▶ _TASK TO CARRY OUT_
Copy the data precisely, keeping every character.
====== DATA FOR THIS EXERCISE ======
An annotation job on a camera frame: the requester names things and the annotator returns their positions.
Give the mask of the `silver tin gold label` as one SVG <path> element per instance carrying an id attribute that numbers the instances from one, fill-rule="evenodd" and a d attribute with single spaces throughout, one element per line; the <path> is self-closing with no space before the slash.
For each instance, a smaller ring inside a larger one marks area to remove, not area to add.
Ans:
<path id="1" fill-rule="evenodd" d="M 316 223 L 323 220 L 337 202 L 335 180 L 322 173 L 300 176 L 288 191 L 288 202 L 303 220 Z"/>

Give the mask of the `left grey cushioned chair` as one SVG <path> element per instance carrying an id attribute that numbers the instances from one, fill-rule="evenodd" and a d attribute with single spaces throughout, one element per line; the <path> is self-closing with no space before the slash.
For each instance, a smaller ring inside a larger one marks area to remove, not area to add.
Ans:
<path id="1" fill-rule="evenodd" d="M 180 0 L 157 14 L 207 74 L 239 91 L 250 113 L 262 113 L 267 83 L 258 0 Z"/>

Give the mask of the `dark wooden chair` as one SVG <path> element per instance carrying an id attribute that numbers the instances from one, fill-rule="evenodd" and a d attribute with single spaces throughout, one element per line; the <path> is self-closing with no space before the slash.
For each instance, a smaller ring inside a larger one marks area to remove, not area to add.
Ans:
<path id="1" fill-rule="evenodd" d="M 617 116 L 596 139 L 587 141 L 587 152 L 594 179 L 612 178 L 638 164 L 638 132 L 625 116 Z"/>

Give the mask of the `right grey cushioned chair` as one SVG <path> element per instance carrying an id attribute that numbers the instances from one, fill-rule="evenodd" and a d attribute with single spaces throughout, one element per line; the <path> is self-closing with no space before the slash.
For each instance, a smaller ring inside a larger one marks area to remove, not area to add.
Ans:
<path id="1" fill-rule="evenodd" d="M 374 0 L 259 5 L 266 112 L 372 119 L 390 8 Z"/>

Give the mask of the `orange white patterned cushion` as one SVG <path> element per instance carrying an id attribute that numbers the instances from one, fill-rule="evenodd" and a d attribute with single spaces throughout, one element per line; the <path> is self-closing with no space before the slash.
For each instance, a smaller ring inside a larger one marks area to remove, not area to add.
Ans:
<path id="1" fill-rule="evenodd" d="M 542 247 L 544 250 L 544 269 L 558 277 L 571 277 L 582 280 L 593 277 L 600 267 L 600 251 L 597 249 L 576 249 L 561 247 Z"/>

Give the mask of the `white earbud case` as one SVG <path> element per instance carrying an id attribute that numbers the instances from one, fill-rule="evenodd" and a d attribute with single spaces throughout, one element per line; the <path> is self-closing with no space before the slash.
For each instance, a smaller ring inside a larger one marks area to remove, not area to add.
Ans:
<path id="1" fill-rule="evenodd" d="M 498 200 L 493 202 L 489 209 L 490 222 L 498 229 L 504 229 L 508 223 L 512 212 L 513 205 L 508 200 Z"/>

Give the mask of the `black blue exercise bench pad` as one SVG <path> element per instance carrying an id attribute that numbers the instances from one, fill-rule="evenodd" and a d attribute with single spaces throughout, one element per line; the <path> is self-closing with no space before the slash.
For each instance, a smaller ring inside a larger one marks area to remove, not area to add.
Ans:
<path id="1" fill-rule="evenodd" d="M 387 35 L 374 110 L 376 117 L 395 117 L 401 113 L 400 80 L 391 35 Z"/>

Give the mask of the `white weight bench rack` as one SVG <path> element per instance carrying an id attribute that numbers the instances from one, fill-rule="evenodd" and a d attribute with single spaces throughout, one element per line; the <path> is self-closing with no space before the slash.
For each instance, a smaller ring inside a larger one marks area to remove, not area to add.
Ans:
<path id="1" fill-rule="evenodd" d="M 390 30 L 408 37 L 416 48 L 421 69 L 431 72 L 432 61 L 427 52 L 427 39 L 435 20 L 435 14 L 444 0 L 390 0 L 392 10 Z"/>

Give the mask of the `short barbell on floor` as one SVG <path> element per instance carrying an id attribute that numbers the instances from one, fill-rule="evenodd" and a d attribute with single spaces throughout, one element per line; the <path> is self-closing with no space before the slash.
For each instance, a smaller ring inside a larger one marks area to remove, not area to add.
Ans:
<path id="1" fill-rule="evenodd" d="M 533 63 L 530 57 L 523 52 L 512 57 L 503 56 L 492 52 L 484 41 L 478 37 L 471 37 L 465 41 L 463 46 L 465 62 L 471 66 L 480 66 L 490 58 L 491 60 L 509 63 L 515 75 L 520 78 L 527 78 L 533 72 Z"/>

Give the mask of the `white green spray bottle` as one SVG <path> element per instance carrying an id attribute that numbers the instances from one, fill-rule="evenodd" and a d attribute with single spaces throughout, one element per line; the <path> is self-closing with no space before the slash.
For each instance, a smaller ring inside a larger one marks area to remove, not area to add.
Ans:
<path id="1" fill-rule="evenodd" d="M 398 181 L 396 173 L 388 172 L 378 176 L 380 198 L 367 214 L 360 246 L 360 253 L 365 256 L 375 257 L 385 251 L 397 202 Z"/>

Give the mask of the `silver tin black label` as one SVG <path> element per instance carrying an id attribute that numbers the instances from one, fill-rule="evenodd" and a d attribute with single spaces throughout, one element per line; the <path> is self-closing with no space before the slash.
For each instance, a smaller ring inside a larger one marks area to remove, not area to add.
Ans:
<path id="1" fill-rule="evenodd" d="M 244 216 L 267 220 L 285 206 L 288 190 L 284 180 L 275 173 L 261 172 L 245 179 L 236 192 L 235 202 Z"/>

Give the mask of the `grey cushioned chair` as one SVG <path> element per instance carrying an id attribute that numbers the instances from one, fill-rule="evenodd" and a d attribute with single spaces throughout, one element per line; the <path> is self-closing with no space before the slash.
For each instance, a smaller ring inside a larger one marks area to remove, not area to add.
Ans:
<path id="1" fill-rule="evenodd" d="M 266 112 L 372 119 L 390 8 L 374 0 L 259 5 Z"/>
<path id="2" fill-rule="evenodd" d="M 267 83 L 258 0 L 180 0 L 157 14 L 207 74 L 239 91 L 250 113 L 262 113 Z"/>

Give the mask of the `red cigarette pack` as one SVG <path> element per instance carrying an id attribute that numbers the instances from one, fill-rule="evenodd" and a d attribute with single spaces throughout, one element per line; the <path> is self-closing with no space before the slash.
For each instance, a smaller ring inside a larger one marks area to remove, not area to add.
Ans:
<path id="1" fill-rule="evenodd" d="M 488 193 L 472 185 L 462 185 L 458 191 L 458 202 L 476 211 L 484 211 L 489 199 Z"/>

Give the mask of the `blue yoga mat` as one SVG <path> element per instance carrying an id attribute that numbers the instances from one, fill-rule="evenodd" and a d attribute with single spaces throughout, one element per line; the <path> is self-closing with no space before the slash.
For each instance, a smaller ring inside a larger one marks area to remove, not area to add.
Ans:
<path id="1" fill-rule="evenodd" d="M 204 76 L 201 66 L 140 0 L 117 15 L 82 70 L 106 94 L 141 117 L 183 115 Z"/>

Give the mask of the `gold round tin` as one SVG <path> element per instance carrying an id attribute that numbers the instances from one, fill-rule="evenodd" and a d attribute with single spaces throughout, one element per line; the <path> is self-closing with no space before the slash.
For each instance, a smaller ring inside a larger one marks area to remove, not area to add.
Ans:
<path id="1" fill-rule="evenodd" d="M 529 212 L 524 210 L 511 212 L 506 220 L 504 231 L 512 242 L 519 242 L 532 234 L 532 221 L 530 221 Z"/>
======
▶ _RESPONSE FOR THIS EXERCISE_
An annotation job on a camera frame: the requester names things and the annotator returns their positions.
Give the mask of the `silver tin gold label` as one SVG <path> element per instance carrying an id attribute that numbers the instances from one, fill-rule="evenodd" and a d attribute with single spaces throughout, one element per line; the <path> is self-closing with no space before the slash.
For each instance, a smaller ring inside a larger one marks area to remove, not area to add.
Ans:
<path id="1" fill-rule="evenodd" d="M 316 223 L 323 220 L 337 202 L 335 180 L 322 173 L 300 176 L 288 191 L 288 202 L 303 220 Z"/>

Give the mask of the `left grey cushioned chair` as one SVG <path> element per instance carrying an id attribute that numbers the instances from one, fill-rule="evenodd" and a d attribute with single spaces throughout, one element per line; the <path> is self-closing with no space before the slash.
For each instance, a smaller ring inside a larger one marks area to remove, not area to add.
Ans:
<path id="1" fill-rule="evenodd" d="M 180 0 L 157 14 L 207 74 L 239 91 L 250 113 L 262 113 L 267 83 L 258 0 Z"/>

Give the mask of the `dark wooden chair` as one SVG <path> element per instance carrying an id attribute that numbers the instances from one, fill-rule="evenodd" and a d attribute with single spaces throughout, one element per line; the <path> is self-closing with no space before the slash.
For each instance, a smaller ring inside a larger one marks area to remove, not area to add.
Ans:
<path id="1" fill-rule="evenodd" d="M 617 116 L 596 139 L 587 141 L 587 152 L 594 179 L 612 178 L 638 164 L 638 132 L 625 116 Z"/>

Give the mask of the `right grey cushioned chair` as one SVG <path> element per instance carrying an id attribute that numbers the instances from one, fill-rule="evenodd" and a d attribute with single spaces throughout, one element per line; the <path> is self-closing with no space before the slash.
For each instance, a smaller ring inside a larger one marks area to remove, not area to add.
Ans:
<path id="1" fill-rule="evenodd" d="M 374 0 L 259 5 L 266 112 L 372 119 L 390 8 Z"/>

Give the mask of the `orange white patterned cushion` as one SVG <path> element per instance carrying an id attribute that numbers the instances from one, fill-rule="evenodd" and a d attribute with single spaces throughout, one element per line; the <path> is self-closing with no space before the slash.
For each instance, a smaller ring inside a larger one marks area to remove, not area to add.
Ans:
<path id="1" fill-rule="evenodd" d="M 542 247 L 544 250 L 544 269 L 558 277 L 571 277 L 582 280 L 593 277 L 600 267 L 600 251 L 597 249 L 576 249 L 561 247 Z"/>

Give the mask of the `white earbud case` as one SVG <path> element per instance carrying an id attribute that numbers the instances from one, fill-rule="evenodd" and a d attribute with single spaces throughout, one element per line; the <path> is self-closing with no space before the slash.
For each instance, a smaller ring inside a larger one marks area to remove, not area to add.
Ans:
<path id="1" fill-rule="evenodd" d="M 498 200 L 493 202 L 489 209 L 490 222 L 498 229 L 504 229 L 508 223 L 512 212 L 513 205 L 508 200 Z"/>

Give the mask of the `black blue exercise bench pad` as one SVG <path> element per instance carrying an id attribute that numbers the instances from one, fill-rule="evenodd" and a d attribute with single spaces throughout, one element per line; the <path> is self-closing with no space before the slash.
For each instance, a smaller ring inside a larger one marks area to remove, not area to add.
Ans:
<path id="1" fill-rule="evenodd" d="M 387 35 L 374 110 L 376 117 L 395 117 L 401 113 L 400 80 L 391 35 Z"/>

Give the mask of the `white weight bench rack` as one SVG <path> element per instance carrying an id attribute that numbers the instances from one, fill-rule="evenodd" and a d attribute with single spaces throughout, one element per line; the <path> is self-closing with no space before the slash.
For each instance, a smaller ring inside a larger one marks area to remove, not area to add.
Ans:
<path id="1" fill-rule="evenodd" d="M 390 30 L 408 37 L 416 48 L 421 69 L 431 72 L 432 61 L 427 52 L 427 39 L 435 20 L 435 14 L 444 0 L 390 0 L 392 10 Z"/>

Give the mask of the `short barbell on floor` as one SVG <path> element per instance carrying an id attribute that numbers the instances from one, fill-rule="evenodd" and a d attribute with single spaces throughout, one element per line; the <path> is self-closing with no space before the slash.
For each instance, a smaller ring inside a larger one marks area to remove, not area to add.
Ans:
<path id="1" fill-rule="evenodd" d="M 533 63 L 530 57 L 523 52 L 512 57 L 503 56 L 492 52 L 484 41 L 478 37 L 471 37 L 465 41 L 463 46 L 465 62 L 471 66 L 480 66 L 490 58 L 491 60 L 509 63 L 515 75 L 520 78 L 527 78 L 533 72 Z"/>

Give the mask of the `white green spray bottle` as one SVG <path> element per instance carrying an id attribute that numbers the instances from one, fill-rule="evenodd" and a d attribute with single spaces throughout, one element per line; the <path> is self-closing with no space before the slash.
For each instance, a smaller ring inside a larger one marks area to remove, not area to add.
Ans:
<path id="1" fill-rule="evenodd" d="M 398 181 L 396 173 L 388 172 L 378 176 L 380 198 L 367 214 L 360 246 L 360 253 L 365 256 L 375 257 L 385 251 L 397 202 Z"/>

Give the mask of the `silver tin black label` as one SVG <path> element per instance carrying an id attribute that numbers the instances from one, fill-rule="evenodd" and a d attribute with single spaces throughout, one element per line; the <path> is self-closing with no space before the slash.
For each instance, a smaller ring inside a larger one marks area to remove, not area to add.
Ans:
<path id="1" fill-rule="evenodd" d="M 244 216 L 267 220 L 285 206 L 288 190 L 284 180 L 275 173 L 261 172 L 245 179 L 236 192 L 235 202 Z"/>

Give the mask of the `grey cushioned chair` as one SVG <path> element per instance carrying an id attribute that numbers the instances from one, fill-rule="evenodd" and a d attribute with single spaces throughout, one element per line; the <path> is self-closing with no space before the slash.
For each instance, a smaller ring inside a larger one marks area to remove, not area to add.
Ans:
<path id="1" fill-rule="evenodd" d="M 266 112 L 372 119 L 390 8 L 374 0 L 259 5 Z"/>
<path id="2" fill-rule="evenodd" d="M 267 83 L 258 0 L 180 0 L 157 14 L 207 74 L 239 91 L 250 113 L 262 113 Z"/>

Give the mask of the `red cigarette pack` as one SVG <path> element per instance carrying an id attribute that numbers the instances from one, fill-rule="evenodd" and a d attribute with single spaces throughout, one element per line; the <path> is self-closing with no space before the slash.
For each instance, a smaller ring inside a larger one marks area to remove, not area to add.
Ans:
<path id="1" fill-rule="evenodd" d="M 488 193 L 472 185 L 462 185 L 458 191 L 458 202 L 476 211 L 484 211 L 489 199 Z"/>

Give the mask of the `blue yoga mat` as one SVG <path> element per instance carrying an id attribute that numbers the instances from one, fill-rule="evenodd" and a d attribute with single spaces throughout, one element per line; the <path> is self-closing with no space before the slash.
For each instance, a smaller ring inside a larger one marks area to remove, not area to add.
Ans:
<path id="1" fill-rule="evenodd" d="M 204 76 L 201 66 L 140 0 L 117 15 L 82 70 L 106 94 L 141 117 L 183 115 Z"/>

Give the mask of the `gold round tin` as one SVG <path> element per instance carrying an id attribute that numbers the instances from one, fill-rule="evenodd" and a d attribute with single spaces throughout, one element per line; the <path> is self-closing with no space before the slash.
For each instance, a smaller ring inside a larger one marks area to remove, not area to add.
Ans:
<path id="1" fill-rule="evenodd" d="M 529 212 L 524 210 L 511 212 L 506 220 L 504 231 L 512 242 L 519 242 L 532 234 L 532 221 L 530 221 Z"/>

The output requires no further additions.